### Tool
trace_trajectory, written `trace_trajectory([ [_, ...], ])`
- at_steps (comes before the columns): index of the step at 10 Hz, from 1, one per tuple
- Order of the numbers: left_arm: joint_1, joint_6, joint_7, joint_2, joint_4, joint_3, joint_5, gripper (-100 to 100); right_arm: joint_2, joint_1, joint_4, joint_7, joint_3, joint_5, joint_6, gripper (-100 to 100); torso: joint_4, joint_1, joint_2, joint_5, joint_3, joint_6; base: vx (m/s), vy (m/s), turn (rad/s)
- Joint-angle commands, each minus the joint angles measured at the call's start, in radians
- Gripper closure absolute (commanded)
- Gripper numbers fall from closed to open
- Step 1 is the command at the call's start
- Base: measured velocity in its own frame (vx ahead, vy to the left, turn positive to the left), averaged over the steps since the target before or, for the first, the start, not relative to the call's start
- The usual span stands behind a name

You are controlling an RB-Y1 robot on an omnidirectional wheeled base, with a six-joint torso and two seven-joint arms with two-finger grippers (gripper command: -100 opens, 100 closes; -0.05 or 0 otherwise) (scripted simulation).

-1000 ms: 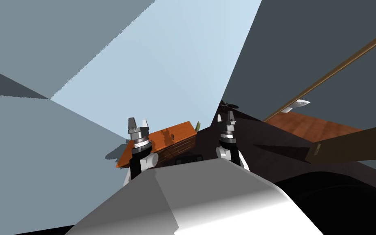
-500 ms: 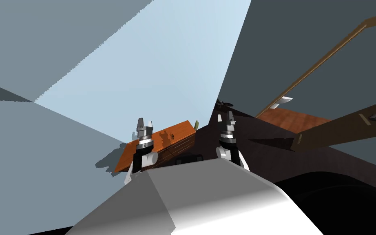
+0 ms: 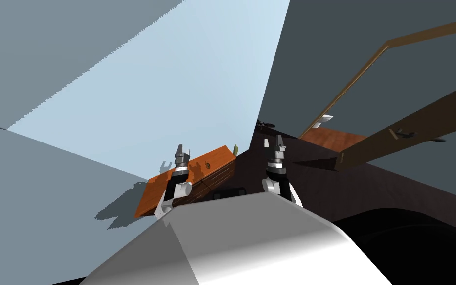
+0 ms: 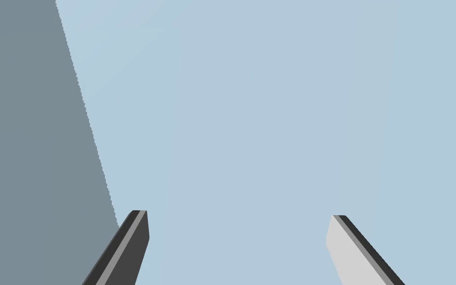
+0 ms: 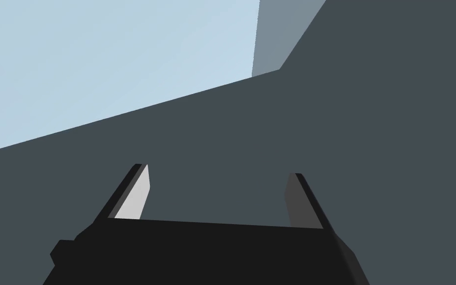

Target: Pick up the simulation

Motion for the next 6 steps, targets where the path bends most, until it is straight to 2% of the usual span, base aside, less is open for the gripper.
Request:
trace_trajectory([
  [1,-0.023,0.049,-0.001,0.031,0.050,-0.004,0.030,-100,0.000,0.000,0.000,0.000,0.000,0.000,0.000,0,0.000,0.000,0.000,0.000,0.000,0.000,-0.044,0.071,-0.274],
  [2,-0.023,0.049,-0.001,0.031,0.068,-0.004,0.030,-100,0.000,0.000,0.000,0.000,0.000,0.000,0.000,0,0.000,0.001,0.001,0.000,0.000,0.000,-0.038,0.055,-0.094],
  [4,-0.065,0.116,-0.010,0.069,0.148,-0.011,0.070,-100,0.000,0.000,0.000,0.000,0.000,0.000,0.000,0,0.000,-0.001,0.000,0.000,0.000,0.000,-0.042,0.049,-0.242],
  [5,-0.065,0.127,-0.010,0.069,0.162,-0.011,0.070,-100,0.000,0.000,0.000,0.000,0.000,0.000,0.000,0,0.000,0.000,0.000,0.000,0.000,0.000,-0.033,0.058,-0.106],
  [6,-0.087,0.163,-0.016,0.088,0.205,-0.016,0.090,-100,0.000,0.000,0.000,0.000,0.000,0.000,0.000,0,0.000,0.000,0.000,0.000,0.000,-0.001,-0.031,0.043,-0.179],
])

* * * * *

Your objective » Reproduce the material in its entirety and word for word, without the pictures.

Answer below »
### Tool
trace_trajectory, written `trace_trajectory([ [_, ...], ])`
- at_steps (comes before the columns): index of the step at 10 Hz, from 1, one per tuple
- Order of the numbers: left_arm: joint_1, joint_6, joint_7, joint_2, joint_4, joint_3, joint_5, gripper (-100 to 100); right_arm: joint_2, joint_1, joint_4, joint_7, joint_3, joint_5, joint_6, gripper (-100 to 100); torso: joint_4, joint_1, joint_2, joint_5, joint_3, joint_6; base: vx (m/s), vy (m/s), turn (rad/s)
- Joint-angle commands, each minus the joint angles measured at the call's start, in radians
- Gripper closure absolute (commanded)
- Gripper numbers fall from closed to open
- Step 1 is the command at the call's start
- Base: measured velocity in its own frame (vx ahead, vy to the left, turn positive to the left), averaged over the steps since the target before or, for the first, the start, not relative to the call's start
- The usual span stands behind a name

You are controlling an RB-Y1 robot on an omnidirectional wheeled base, with a six-joint torso and two seven-joint arms with two-finger grippers (gripper command: -100 opens, 100 closes; -0.05 or 0 otherwise) (scripted simulation).

-1000 ms: 
-500 ms: 
+0 ms: 
+0 ms: 
+0 ms: 

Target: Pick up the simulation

Motion for the next 6 steps, targets where the path bends most, until it is straight to 2% of the usual span, base aside, less is open for the gripper.
Request:
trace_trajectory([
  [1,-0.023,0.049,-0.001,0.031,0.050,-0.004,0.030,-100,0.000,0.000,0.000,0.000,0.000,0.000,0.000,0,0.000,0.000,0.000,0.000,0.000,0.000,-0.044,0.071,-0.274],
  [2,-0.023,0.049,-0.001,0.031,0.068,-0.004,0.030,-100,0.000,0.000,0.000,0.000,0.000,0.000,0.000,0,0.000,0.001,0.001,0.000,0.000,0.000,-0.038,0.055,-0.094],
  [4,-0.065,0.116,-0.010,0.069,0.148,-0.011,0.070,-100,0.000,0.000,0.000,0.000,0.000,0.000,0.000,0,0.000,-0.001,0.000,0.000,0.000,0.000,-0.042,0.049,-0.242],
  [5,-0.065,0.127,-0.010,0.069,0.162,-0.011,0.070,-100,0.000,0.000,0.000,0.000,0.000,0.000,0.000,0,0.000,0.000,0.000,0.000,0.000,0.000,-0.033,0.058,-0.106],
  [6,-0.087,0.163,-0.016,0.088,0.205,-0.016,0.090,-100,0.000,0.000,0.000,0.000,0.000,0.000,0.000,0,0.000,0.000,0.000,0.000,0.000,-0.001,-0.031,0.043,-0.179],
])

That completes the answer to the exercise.